Um balcão de madeira feito de ripa na parte vertical. Na parte de cima, servia-lhe um balcão com tábua de Frei Jorge, madeira abundante na região e extraída da Serra da Meruoca, medindo 2 metros de comprimento por 40 centimetros de largura. As prateleiras, esculpida de Madeira de Pau Branco e caibros de Muiracatiara muito resistente a cupins.

Uma de suas partes era coberta com zinco já meio degastado pelo tempo. No zinco, avistava-se o uso e marcas de perfuração do facão onde ele cortava a carne e batia para separar os ossos mais grossos. Tinha um pouco de tudo: Vendia frango abatido, carne de gado, linguiça caseira. Do porco, tinha as gulosimas; o pernil, a costela, o mocotó, o toucinho fresco e toucinho salgado dentro de um talha de alguidar. Do outro lado, numa lata de querosene com banha de porco bem fresquinha e esbranquiçada. Um pano branco em cima para coar a banha quando ia para a lata. Naquela época estava chegando o Óleo Pajeú, aquele que tinha uma menina na lata com dois laços na cabeça.

Num trago, dava-se um gole da cachaça serrana. Ao colocar no copo para servir os padudinhos e apreciadores da esquina, fazia-se um rosário. Uma coroa de espuma aparecia ao redor do copo. Sinal que esta era das boas, oriundos dos alambiques de nossa região: Serra do Rosário, Alcântaras, Camilos, Ventura, muito dos povoados da Serra da Meruoca e outras abastecidas da Viçosa do Ceará, Tiangúa e Guaraciaba do Norte. Dava para sentir de longe o cheiro da danada. Podia até dar uma provada.

Vários gradados empilhados na parede de Guaraná Wilson e Guaraná Tabajara de Sobral do lado de fora emborcados num madeiral. O Leite LASSA era vendido em garrafinhas de vidro de um Litro com desenho e logotipo da empresa. Um rolo de fumo, do lado esquerdo do balcão vendido a retalho. Comprei muito para minha avó Dona Úrsula, que morava na outra rua - A Rua do Celeiro.

Zé Madeira vendia querosene para colocar na lamparina das casas. Conta Dona Socorro, minha mãe, quando adolescente e em outrora às luzes da rua desligada às 09 00min hs da noite todo dia.

Continha em sua mercearia: farinha, arroz, feijão e milho sequinho para alimentar as galinhas. Até cimento no quilo servindo a granel num balcão adaptado no lado de dentro com uma divisória e tampa para cada item.

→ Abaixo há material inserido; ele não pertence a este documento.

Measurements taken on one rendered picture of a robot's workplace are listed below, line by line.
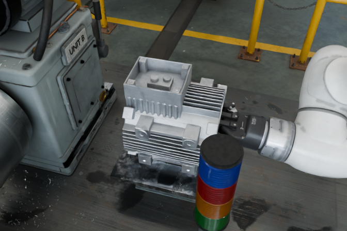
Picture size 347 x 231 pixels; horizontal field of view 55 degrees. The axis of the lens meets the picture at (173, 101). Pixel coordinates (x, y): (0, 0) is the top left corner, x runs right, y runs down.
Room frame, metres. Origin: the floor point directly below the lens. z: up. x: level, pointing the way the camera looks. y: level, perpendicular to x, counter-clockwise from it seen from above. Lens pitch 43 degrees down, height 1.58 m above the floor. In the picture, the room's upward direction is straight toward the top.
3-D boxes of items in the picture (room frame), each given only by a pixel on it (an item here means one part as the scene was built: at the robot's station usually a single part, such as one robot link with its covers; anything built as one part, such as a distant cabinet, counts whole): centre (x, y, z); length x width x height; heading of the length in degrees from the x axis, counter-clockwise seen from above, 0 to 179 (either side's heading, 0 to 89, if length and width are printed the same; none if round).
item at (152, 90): (0.54, 0.03, 1.11); 0.12 x 0.11 x 0.07; 75
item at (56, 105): (0.71, 0.38, 0.99); 0.35 x 0.31 x 0.37; 165
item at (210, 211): (0.29, -0.07, 1.10); 0.06 x 0.06 x 0.04
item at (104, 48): (0.82, 0.24, 1.07); 0.08 x 0.07 x 0.20; 75
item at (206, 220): (0.29, -0.07, 1.05); 0.06 x 0.06 x 0.04
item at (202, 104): (0.53, -0.01, 1.02); 0.20 x 0.19 x 0.19; 75
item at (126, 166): (0.54, 0.00, 0.86); 0.27 x 0.24 x 0.12; 165
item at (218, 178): (0.29, -0.07, 1.19); 0.06 x 0.06 x 0.04
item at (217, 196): (0.29, -0.07, 1.14); 0.06 x 0.06 x 0.04
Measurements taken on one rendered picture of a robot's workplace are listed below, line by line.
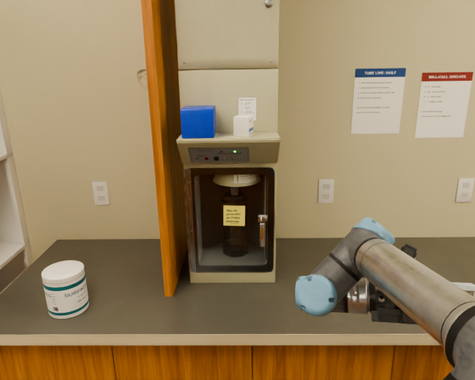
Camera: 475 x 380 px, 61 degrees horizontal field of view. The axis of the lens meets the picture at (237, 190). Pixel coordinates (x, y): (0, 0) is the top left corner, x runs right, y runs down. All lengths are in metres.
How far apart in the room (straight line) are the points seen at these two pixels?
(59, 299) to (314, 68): 1.30
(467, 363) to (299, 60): 1.45
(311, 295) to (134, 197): 1.30
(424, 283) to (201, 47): 0.98
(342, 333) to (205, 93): 0.87
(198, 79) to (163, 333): 0.81
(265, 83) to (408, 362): 1.00
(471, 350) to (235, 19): 1.09
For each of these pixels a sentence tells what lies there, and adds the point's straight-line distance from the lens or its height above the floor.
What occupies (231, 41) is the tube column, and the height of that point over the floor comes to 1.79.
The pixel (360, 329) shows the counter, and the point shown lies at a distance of 1.37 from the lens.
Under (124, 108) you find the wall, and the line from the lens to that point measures 1.85.
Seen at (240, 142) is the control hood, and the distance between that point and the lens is 1.24.
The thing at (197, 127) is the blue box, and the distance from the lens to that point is 1.25.
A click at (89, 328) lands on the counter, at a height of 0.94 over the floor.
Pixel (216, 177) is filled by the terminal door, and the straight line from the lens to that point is 1.38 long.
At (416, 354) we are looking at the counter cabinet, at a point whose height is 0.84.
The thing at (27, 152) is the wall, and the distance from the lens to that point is 2.06.
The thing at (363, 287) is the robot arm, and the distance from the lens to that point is 0.90.
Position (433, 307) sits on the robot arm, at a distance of 0.60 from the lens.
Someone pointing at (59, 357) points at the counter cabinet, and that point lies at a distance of 1.52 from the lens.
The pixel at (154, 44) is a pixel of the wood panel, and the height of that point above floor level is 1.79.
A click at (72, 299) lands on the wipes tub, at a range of 1.45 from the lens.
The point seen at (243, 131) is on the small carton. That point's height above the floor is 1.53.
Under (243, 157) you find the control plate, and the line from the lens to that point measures 1.32.
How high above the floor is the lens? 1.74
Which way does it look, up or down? 18 degrees down
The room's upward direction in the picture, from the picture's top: 1 degrees counter-clockwise
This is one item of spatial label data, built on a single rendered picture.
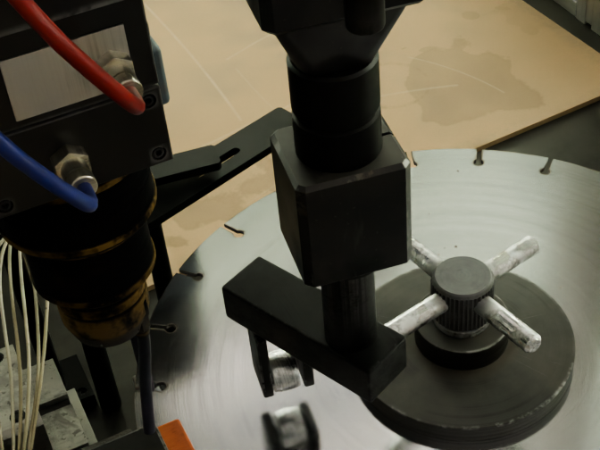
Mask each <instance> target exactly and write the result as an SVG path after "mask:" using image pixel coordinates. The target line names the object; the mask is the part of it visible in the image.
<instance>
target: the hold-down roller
mask: <svg viewBox="0 0 600 450"><path fill-rule="evenodd" d="M269 360H270V367H271V378H272V385H273V388H274V390H275V392H284V391H288V390H290V389H294V388H297V387H299V386H301V380H300V375H299V370H298V367H297V364H296V358H295V357H294V356H292V355H290V354H288V353H286V352H285V351H283V350H281V349H279V350H275V351H272V352H270V353H269Z"/></svg>
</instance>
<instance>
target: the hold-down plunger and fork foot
mask: <svg viewBox="0 0 600 450"><path fill-rule="evenodd" d="M222 294H223V300H224V305H225V310H226V315H227V316H228V317H229V318H230V319H232V320H233V321H235V322H236V323H238V324H240V325H241V326H243V327H245V328H246V329H247V331H248V336H249V343H250V348H251V354H252V360H253V366H254V370H255V373H256V376H257V378H258V381H259V384H260V387H261V389H262V393H263V396H264V397H265V398H267V397H271V396H274V391H273V385H272V378H271V367H270V360H269V354H268V347H267V341H268V342H270V343H272V344H273V345H275V346H276V347H278V348H280V349H281V350H283V351H285V352H286V353H288V354H290V355H292V356H294V357H295V358H296V364H297V367H298V370H299V372H300V375H301V377H302V380H303V383H304V385H305V386H306V387H309V386H312V385H314V376H313V369H315V370H317V371H318V372H320V373H322V374H323V375H325V376H327V377H328V378H330V379H332V380H334V381H336V382H337V383H338V384H340V385H341V386H343V387H345V388H347V389H349V390H350V391H352V392H354V393H355V394H357V395H358V396H360V397H362V398H363V399H365V400H367V401H368V402H372V401H373V400H374V399H375V398H376V397H377V396H378V395H379V394H380V393H381V392H382V391H383V390H384V389H385V388H386V387H387V386H388V385H389V384H390V383H391V382H392V381H393V380H394V379H395V378H396V377H397V376H398V375H399V374H400V373H401V372H402V371H403V370H404V369H405V367H406V337H405V336H404V335H402V334H401V333H399V332H397V331H395V330H393V329H391V328H390V327H388V326H386V325H384V324H382V323H381V322H379V321H377V316H376V296H375V277H374V272H373V273H371V274H369V275H367V276H365V277H363V278H360V279H353V280H340V281H337V282H333V283H330V284H327V285H323V286H321V290H320V289H318V288H317V287H310V286H307V285H305V284H304V282H303V280H302V279H300V278H298V277H297V276H295V275H293V274H291V273H290V272H288V271H285V270H283V269H281V268H280V267H279V266H277V265H275V264H273V263H272V262H269V261H267V260H265V259H263V258H262V257H260V256H259V257H257V258H255V259H254V260H253V261H252V262H250V263H249V264H248V265H247V266H246V267H245V268H244V269H243V270H242V271H240V272H239V273H238V274H237V275H236V276H234V277H233V278H232V279H231V280H229V281H228V282H227V283H226V284H225V285H223V287H222ZM266 340H267V341H266Z"/></svg>
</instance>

A medida era um recipiente de madeira em formato cubo de 10 cm de altura com 10 cm de largura 10 cm de profundidade. Com ele media aproximadamente “Um Litro”.

Então depois de conhecer seu estabelecimento na Rua do Oriente, vamos o que interessa.

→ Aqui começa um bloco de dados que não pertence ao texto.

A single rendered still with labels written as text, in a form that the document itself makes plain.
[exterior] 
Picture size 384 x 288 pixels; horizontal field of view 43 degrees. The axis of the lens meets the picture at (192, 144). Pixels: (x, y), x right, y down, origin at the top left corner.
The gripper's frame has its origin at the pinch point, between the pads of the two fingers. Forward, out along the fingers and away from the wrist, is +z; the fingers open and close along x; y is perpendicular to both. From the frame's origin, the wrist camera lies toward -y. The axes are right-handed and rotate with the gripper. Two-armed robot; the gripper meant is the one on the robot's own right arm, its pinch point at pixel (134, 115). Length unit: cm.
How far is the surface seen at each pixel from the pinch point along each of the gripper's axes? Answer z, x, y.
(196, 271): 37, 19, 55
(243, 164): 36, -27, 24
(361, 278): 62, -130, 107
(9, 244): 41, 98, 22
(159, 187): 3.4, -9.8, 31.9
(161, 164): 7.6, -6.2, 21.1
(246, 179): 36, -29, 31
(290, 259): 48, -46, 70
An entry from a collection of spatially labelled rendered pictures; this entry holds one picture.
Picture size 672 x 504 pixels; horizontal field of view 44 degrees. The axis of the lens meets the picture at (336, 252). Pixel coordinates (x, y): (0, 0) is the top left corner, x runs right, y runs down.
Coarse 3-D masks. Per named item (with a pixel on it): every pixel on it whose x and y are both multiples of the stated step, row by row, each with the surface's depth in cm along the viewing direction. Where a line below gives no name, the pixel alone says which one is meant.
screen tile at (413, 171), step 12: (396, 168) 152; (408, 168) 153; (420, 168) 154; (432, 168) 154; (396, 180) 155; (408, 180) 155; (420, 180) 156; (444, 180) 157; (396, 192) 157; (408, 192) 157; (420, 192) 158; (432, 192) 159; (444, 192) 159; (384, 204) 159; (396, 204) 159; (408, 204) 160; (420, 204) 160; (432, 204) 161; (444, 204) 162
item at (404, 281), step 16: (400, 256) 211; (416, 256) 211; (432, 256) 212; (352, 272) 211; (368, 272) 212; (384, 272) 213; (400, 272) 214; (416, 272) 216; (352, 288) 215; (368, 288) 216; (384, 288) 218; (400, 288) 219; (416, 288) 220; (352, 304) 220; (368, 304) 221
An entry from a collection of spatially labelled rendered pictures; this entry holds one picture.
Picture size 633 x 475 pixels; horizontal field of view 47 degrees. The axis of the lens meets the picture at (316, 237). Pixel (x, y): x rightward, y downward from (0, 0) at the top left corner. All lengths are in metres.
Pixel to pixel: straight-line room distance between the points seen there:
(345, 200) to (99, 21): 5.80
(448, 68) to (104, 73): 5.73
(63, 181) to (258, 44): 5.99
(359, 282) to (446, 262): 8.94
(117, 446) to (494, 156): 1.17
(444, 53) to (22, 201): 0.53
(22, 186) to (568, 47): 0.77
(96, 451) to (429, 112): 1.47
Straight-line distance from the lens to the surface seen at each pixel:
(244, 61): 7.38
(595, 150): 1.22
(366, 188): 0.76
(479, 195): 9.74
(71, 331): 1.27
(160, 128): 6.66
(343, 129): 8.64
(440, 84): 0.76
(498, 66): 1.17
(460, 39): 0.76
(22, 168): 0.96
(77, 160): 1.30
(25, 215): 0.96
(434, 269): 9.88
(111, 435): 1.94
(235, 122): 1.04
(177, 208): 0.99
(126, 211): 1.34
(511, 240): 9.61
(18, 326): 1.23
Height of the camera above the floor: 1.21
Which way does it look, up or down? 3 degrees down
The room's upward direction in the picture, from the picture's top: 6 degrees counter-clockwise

- Zé Madeira tinha uma paixão incondicional pelo Time da casa - Guarany Sporting Club de Sobral –

- Eis um de seus causos:

Certo dia, O Guarany de Sobral disputava a 1ª Divisão do Campeonato Cearense. Guarany de Sobral X Ceará na disputa pelo título. O clássico foi marcado no PV (Estádio Presidente Vargas na capital cearense). Horário: às 20h00min Horas, num dia de Sábado

Zé Madeira com sua venda lotada. Esperando atender o último freguês para se aprontar para o jogo. Depois do almoço a venda ficou mais calma.

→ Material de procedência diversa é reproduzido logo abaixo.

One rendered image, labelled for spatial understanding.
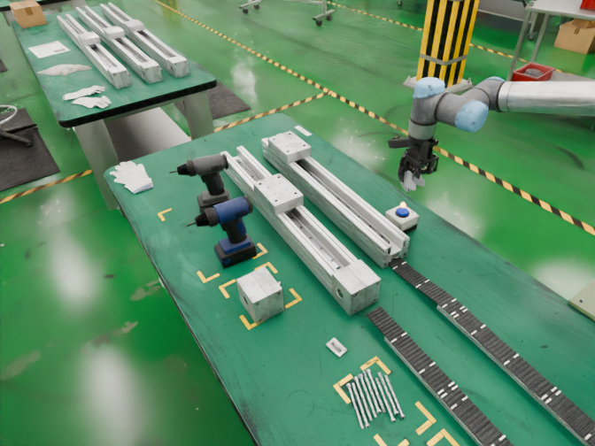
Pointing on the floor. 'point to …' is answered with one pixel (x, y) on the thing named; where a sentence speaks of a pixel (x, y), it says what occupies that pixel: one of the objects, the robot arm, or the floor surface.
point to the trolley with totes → (585, 10)
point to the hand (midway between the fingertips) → (406, 187)
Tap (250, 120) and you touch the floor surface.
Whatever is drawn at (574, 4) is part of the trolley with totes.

Zé Madeira deu o recado para mulher, deixou as chaves da mercearia, tirou alguns trocados, ajeitou o apurado do dia, guardou-o num lugar seguro e foi se arrumar para o Clássico. Quando Zé Madeira foi pegar o ônibus Brasileiro no Inferninho, uma surpresa. O ônibus Brasileiro já tinha partido, pois Zé Madeira chegou atrasado.

Contava ele:

- Olhei pro relógio, conferi o bilhete do jogo e não podia perder o Clássico do Guarany com Ceará. Logo pensou, disse ele. Foi na Mercearia do amigo Zé Ozeas, perguntou se tinha Sabão Flamengo – Sabão Flamengo era uma barra enorme que pesava quase um quilo na época. Zé Madeira comprou uma Caixa de sabão, jogou debaixo do braço e foi a luta.

- Zé avistou um desocupado pela esquina e pediu para fazer um favor. Foi até à linha do trem na Ponte Grande hoje (Ponte Othon de Alencar). Aprumou duas barras de Sabão Flamengo nos trilhos e jogou-nas, os pés em cima amarrando-as com uma fita.

Após se aprumar com os pés nos trilhos chamou o papudinho desocupado e pediu para empurrar:

- Anda logo, coloca a mão nas minhas costas e quando estiver pronto empurra com toda tua força que quero alcançar a partida do meu timão - O Guará Guarany.

- Assim fez e ele foi embora deslizando ente os trilhos.

E completou a conversa:

- Quando as barras de sabão estavam para se acabar, fazia uma parada rápida, trocava por mais duas que ia levando dentro da caixa. Assim conseguiu chegar ao Terminal da Antônio Bezerra entre a Mister Hull e Otávio Bonfim em Fortaleza.

Zé Madeira chegou a tempo dos 90 minutos, e o timão ficou no primeiro lugar, levando a Taça Cearense.

Os causos contados por Zé Madeira era falado e lembrado diariamente no seu estabelecimento. Vinha gente de outros bairros só para ouvi-la. Alguns queriam lhe imitar, mas não tinha o dom de contar e falar com tanta presteza.

Ai quem sorria e fazia gracinha. Ele a expulsava do seu local de trabalho, falando sério. Dizia:

- Se não acreditarem pode perguntar ao “Finado Palito..”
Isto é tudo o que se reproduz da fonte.